Sharetendpro model transaction flow

All these processes seek to ensure that the ledger within the peer nodes is kept up-to-date across the network.

6 Fictional use case scenario

This section explores a fictional use-case scenario used to expand the idea behind the proposed solution, which includes identifying a problem and providing a counter-solution to it using the ShareTendPro model. Therefore, the following items present the process that takes place within the scenario and these processes are visualised later in Fig. 6.

  • 1–The LM opens tendering project X for bidding.

  • 2–Various suppliers apply for tender project X by submitting tender documents to the LM.

  • 3–The tendering committee assigned by the LM assesses all the suppliers who applied for project X and submits the results of the assessment to the LM.

  • 4–The LM awards project X to Supplier S based on the outcomes presented by the tendering committee.

  • 5–The LM assigns Peter to manage project X. Thereafter, Peter uses computer LM_N0 (which stands for LM node 0) to issue a progress report for project X as part of his responsibilities which seeks to portray the following progress “so far, 20% of project X was completed within four months”.

  • 6–Peter shared this report with John from the AF who was tasked to audit the financial expenditure of tendering project X. Hence, the report acts as proof of payments associated with the work that was completed by Supplier S.

  • 7–Peter also shared this report with David from the IF who was tasked to investigate allegations of corruption in tendering project X. The report acts as proof of work completed by Supplier S.

  • 8–Later on, the DM opens tender project Y for bidding. Assume that project Y is similar to project X.

  • 9–Assume that Supplier S decided to collude with Peter when it comes to falsifying the report of project X to portray the following progress “50% of project X was completed within four months”.

  • 10–Various suppliers apply for project Y, including Supplier S. Assume that Supplier S has included a falsified progress report of project X when applying or bidding for project Y and included Peter as a referee who can provide more clarifications regarding project X.

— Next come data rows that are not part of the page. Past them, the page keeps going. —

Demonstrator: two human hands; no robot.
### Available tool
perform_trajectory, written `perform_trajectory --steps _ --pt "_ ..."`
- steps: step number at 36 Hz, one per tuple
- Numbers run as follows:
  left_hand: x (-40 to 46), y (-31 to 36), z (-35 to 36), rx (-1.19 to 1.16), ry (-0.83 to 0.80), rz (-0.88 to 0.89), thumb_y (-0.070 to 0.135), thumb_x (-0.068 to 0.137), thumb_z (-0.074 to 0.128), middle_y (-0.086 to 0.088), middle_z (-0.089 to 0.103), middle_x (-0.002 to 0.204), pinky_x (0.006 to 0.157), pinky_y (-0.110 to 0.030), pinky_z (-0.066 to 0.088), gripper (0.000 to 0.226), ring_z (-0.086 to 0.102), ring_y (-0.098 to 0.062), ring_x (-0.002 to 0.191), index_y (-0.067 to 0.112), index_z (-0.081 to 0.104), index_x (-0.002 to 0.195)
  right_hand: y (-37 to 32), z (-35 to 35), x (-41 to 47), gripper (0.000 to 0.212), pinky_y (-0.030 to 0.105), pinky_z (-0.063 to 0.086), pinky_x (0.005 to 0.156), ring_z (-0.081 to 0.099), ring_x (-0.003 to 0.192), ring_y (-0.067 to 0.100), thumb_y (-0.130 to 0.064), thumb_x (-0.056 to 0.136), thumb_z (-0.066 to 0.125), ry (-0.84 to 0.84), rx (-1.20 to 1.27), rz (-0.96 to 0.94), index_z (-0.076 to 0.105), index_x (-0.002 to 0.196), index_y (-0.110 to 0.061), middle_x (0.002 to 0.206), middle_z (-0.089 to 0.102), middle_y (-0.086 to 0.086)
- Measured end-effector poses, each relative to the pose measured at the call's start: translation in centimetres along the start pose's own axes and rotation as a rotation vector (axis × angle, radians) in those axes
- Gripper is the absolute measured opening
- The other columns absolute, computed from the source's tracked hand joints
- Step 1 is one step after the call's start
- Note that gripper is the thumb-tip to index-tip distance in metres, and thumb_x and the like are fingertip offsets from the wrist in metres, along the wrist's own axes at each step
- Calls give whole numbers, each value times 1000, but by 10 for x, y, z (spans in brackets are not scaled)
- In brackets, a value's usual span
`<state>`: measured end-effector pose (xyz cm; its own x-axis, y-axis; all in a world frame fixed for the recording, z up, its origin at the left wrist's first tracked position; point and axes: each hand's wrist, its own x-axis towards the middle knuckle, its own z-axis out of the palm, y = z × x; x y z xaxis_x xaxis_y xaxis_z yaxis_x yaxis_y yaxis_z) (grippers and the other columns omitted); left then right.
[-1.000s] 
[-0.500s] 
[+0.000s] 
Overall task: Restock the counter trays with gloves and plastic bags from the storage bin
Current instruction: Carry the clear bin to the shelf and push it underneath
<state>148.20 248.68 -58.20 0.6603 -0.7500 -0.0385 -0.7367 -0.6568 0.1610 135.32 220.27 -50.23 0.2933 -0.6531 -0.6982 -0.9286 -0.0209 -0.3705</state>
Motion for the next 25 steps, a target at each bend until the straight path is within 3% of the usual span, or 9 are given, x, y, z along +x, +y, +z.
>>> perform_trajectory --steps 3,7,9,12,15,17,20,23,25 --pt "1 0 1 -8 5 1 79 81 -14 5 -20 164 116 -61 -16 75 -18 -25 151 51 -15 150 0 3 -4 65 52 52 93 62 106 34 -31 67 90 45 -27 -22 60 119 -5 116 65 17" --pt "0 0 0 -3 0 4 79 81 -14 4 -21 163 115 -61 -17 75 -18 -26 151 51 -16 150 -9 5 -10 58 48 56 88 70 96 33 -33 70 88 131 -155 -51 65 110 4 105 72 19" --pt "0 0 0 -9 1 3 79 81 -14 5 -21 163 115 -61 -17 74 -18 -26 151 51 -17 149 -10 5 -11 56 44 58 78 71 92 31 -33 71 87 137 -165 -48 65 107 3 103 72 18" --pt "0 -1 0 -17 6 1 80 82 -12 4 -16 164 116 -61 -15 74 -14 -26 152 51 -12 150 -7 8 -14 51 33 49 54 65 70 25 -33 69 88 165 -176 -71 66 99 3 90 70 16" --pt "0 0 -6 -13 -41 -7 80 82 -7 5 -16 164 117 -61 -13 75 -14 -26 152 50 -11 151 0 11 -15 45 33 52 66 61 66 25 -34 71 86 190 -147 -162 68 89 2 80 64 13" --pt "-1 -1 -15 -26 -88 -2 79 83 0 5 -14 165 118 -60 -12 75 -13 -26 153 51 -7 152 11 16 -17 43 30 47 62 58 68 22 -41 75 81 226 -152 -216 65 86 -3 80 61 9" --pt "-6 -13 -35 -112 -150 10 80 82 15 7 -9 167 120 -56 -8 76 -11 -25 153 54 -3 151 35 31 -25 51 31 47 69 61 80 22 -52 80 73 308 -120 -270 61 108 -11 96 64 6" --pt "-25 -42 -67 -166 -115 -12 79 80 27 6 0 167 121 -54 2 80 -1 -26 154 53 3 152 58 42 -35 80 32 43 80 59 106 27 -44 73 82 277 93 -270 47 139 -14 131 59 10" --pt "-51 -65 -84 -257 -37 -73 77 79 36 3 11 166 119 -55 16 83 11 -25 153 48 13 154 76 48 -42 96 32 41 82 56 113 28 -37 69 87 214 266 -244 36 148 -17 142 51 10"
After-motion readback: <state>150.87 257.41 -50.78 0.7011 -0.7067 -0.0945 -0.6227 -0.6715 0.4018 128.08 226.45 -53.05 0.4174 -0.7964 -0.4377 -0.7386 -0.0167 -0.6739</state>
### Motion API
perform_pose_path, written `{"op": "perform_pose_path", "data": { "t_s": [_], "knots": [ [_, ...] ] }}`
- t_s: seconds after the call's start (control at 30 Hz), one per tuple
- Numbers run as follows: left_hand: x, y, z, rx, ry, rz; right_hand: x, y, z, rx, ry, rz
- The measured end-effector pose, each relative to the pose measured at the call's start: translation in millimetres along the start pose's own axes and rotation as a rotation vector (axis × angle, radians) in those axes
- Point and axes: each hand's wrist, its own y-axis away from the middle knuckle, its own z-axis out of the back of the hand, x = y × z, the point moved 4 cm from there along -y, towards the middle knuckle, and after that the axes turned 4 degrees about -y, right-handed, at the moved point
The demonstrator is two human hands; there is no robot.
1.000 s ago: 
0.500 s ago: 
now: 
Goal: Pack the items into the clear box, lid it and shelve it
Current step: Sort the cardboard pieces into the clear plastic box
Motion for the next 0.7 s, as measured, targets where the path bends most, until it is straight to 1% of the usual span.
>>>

  • 11–The DM assigns Martha from the tendering committee of project Y a task to request a progress report of project X from Peter as part of trying to confirm whether Supplier S managed to complete 50% of the project within four months or not. Note that Martha used computer DM_N0 (which stands for DM node 0) to send an electronic mail (email) to Peter when requesting the progress report of project X.

  • 12–Peter submitted a falsified progress report of project X to Martha (DM_N0) at the DM.

  • 13–The tendering committee of the DM assesses all the suppliers who applied for project Y and submits the results of the assessment to the DM.

  • 14–The DM awards tendering project Y to Supplier S based on the outcome of the assessment which was motivated by the information provided by the supplier and confirmed by Peter who works at the LM.

Fig. 6
figure 6

Scenario problem

The main objective of this scenario was to depict a loophole that might be used to tamper with the project information in such a way that it can be used to influence the decision of other projects offered by a different municipality. For instance, in the scenario, a falsified report of project X was used to influence the decision when it comes to awarding project Y offered by the DM. Fig. 6 seeks to visualise this scenario as various actors in different organisations interact with either a falsified or a legit report of project X. Assume that the communication mechanism used to share the report of project X was an email. Hence, Fig. 6 depicted the computers used by various actors in different organisations as they interact with an electronic report of project X.

To support the current tendering system, this study proposed a distributed model, instead of conventional email, that seeks to connect all the computers of various organisations that have an interest in the tendering project. For instance, the computers that have an interest in project X are LM_N0 (i.e., LM node 0), DM_N0, IF_N0, and AF_N0 as shown in Fig. 6. Therefore, the proposed model would be used as a tool that replaces email when it comes to sharing project information with all the people that have an interest in the tendering project. Additionally, the establishment of the Blockchain network also allows these computers to share project information securely while preserving the integrity of the information. The establishment of the ShareTendPro network as a solution is also aimed at enforcing trust and transparency among various organisations that have an interest in the tendering project.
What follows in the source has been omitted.